Let’s face it. Performance Appraisals are the elephant in the room that no one wants to talk about.
Something is fundamentally wrong when you consider that:
95% of line managers say they add very little or no value at all
90% of HR Practitioners are critical of the process they make managers and employees use and
Up to 96% of employees find them demotivating
Worse still, anecdotal evidence suggests the cost for the above time, effort and energy is about 4% of your organisation’s current total salary budget. It’s scary we spend so much for such poor outcomes.
I’d suggest these poor outcomes occur because we’ve designed our current approach:
For the wrong end-users
To try and demonstrate attempts to manage poor performance if a claim for unfair dismissal occurs.
Consider the following real example:
A company uses a 10 page form titled “Performance Development and Review”. It contains:
Instructions
7 competencies that are to be discussed using a standardised 6 point rating system from Unsatisfactory to Outstanding
A section to record the employee’s development plan
A section to record the employee’s Key Performance Indicators for the next period. And finally
A section for the employee and line manager to sign as confirmation that the review is “a fair and accurate record of my performance to date”.

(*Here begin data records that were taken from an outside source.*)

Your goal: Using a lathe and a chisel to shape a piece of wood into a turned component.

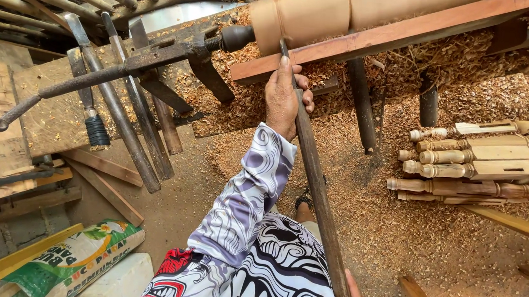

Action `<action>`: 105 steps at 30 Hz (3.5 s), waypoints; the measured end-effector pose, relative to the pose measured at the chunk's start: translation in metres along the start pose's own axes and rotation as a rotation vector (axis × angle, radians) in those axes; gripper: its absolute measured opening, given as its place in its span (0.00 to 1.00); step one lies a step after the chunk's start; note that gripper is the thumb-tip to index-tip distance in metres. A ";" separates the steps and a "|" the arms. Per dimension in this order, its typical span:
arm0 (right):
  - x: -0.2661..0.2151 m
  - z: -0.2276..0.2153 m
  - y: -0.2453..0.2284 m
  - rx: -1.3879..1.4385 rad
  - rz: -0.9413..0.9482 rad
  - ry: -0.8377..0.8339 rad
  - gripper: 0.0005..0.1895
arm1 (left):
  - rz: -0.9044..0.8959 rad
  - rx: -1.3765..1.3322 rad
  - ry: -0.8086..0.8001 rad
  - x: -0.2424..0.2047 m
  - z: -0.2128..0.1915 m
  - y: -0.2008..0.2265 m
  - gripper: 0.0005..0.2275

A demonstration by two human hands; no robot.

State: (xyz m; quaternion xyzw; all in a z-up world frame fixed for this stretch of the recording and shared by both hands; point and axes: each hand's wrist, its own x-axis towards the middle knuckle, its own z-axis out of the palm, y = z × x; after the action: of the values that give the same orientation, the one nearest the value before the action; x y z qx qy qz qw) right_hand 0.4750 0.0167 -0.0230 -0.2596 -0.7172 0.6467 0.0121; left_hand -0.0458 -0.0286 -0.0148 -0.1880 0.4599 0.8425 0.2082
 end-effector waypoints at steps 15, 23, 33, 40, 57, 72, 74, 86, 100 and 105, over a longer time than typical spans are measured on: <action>-0.003 0.004 0.004 0.043 0.163 0.071 0.31 | -0.003 0.002 0.030 -0.001 0.005 0.005 0.23; 0.020 -0.005 0.014 0.005 0.108 0.006 0.34 | 0.079 0.049 0.010 -0.006 0.003 -0.004 0.22; 0.110 -0.071 0.150 -0.654 0.307 -0.267 0.44 | 0.000 0.119 -0.051 -0.138 -0.064 -0.097 0.19; 0.149 -0.056 0.131 -0.844 0.141 -0.383 0.32 | -0.023 0.048 0.476 -0.161 -0.203 -0.076 0.14; 0.240 0.174 0.015 -0.463 0.193 -0.537 0.29 | 0.234 0.607 0.829 -0.039 -0.437 0.156 0.15; 0.220 0.272 -0.035 -0.504 0.515 -0.402 0.31 | 0.575 1.453 0.899 0.078 -0.627 0.172 0.24; 0.225 0.272 -0.036 -0.587 0.450 -0.410 0.30 | 0.556 1.478 0.875 0.072 -0.628 0.174 0.24; 0.231 0.305 -0.081 -0.628 0.261 -0.310 0.28 | 0.447 1.252 0.546 0.033 -0.470 0.151 0.21; 0.221 0.331 -0.161 -0.301 0.026 -0.368 0.27 | 0.486 1.227 0.252 0.072 -0.440 0.129 0.37; 0.240 0.316 -0.184 -0.616 -0.184 -0.494 0.42 | 0.150 0.397 0.165 -0.015 -0.362 0.135 0.18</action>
State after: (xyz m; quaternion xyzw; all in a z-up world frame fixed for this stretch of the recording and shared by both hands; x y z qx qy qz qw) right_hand 0.0903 -0.1861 0.0204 -0.0226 -0.8790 0.4405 -0.1814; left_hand -0.0589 -0.4059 -0.0964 -0.1767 0.6447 0.7305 0.1395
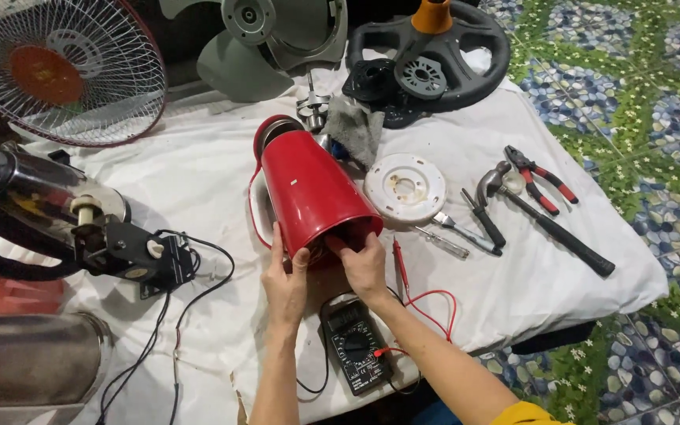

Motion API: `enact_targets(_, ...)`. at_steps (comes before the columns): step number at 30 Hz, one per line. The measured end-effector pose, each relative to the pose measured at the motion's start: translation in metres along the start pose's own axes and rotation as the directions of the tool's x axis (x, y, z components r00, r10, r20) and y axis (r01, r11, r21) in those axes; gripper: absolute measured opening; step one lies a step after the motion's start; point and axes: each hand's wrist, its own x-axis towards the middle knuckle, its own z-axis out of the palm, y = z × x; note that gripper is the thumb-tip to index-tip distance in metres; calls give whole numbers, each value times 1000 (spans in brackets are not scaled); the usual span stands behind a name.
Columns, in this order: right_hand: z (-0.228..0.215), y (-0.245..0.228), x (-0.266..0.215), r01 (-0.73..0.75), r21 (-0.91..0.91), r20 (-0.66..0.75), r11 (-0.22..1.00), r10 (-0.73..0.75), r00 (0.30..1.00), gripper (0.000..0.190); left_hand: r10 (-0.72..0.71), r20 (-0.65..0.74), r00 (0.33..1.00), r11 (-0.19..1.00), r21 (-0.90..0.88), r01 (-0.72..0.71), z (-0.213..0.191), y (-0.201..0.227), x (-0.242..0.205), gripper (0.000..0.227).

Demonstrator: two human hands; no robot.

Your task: The person uses a multimeter to test the electrical continuity of a red electric kettle's internal components. They then use a hammer to tap on the heating element assembly inside the kettle.

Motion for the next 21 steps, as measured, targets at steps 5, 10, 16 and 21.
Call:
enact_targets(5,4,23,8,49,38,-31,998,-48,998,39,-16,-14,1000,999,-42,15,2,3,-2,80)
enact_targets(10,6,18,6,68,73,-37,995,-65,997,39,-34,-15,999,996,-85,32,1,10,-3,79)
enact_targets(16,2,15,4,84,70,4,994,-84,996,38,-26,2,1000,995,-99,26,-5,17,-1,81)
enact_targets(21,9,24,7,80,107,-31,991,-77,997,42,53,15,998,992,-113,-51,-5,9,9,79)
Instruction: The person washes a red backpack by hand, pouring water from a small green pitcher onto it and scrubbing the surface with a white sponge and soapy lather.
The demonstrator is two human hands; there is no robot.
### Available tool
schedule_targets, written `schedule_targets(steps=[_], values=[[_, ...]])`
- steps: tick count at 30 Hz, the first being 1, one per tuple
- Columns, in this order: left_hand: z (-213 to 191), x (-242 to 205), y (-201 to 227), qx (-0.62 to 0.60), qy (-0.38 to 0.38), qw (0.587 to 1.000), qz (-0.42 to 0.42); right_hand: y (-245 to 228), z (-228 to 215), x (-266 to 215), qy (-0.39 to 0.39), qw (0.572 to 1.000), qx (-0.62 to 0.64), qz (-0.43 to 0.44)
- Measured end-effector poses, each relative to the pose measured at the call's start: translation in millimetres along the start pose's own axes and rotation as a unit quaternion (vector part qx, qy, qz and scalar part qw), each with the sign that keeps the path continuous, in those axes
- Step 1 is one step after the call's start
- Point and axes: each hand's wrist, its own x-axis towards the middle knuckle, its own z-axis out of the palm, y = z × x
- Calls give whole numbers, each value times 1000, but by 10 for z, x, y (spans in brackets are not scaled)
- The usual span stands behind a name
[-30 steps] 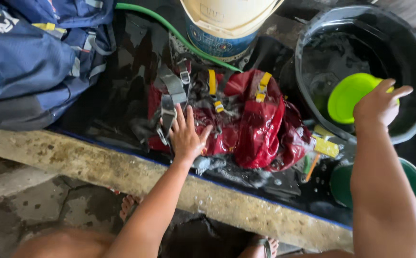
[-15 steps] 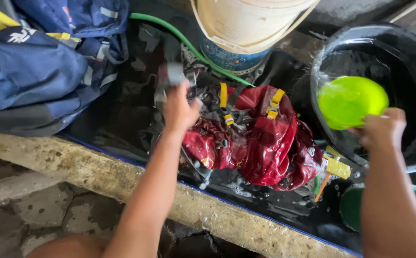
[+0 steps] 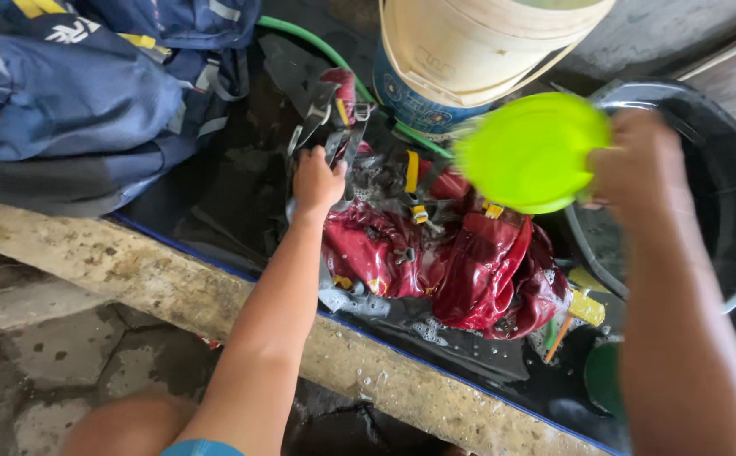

The form opens with the statement “This Performance and Development Review process provides an opportunity for two-way communications between yourself and your line manager.”
To me, this suggests the system is designed for the employee yet Ken Miller in his book We don’t make Widgets argues “Evaluations are moldy because they concentrate on the employee. As managers, many of us have spent long hours filling out these report cards, fully aware that our good employees would come in and be rock stars and our bad employees are going to come in and be marginally adequate no matter how we scored either group.”
I agree with Ken. For too long we believed the system concentrated on the employee/manager conversation when in fact the process is designed to generate outcome (signed form) for use by others. For example, the competency ratings, training and development plans, and KPI’s are used by HR or Senior Management to develop training plans and consider remuneration issues.
What can we do to turn the statistics around and create a better system for everyone?
For almost 20 years I have replaced ‘performance appraisal’ systems similar to the example above with one based on the following design principles:
Recognise that the employee/manager communication process is to collect data for the real user(s); HR and Senior Managers
Replace blank forms with a product that automatically creates simple conversation notes that are meaningful to the employee and manager
Use technology to extract the necessary data from the conversation notes so it can then be used by HR and/or senior management for reasons such as training plans and/or remuneration reviews.
And finally
Replace the use of performance improvement plan for managing poor performance with a process that identifies and resolves the management problem caused by the poor performance.
Designing systems using these principles consistently turns around the above statistics and we have never lost an unfair dismissal case.
By adopting thee design principles you too can create a process that is simple and meaningful, provides timely and useful data to the real end-users, and delivers value to your organisation.
The first step is simply to remove the elephant from the room.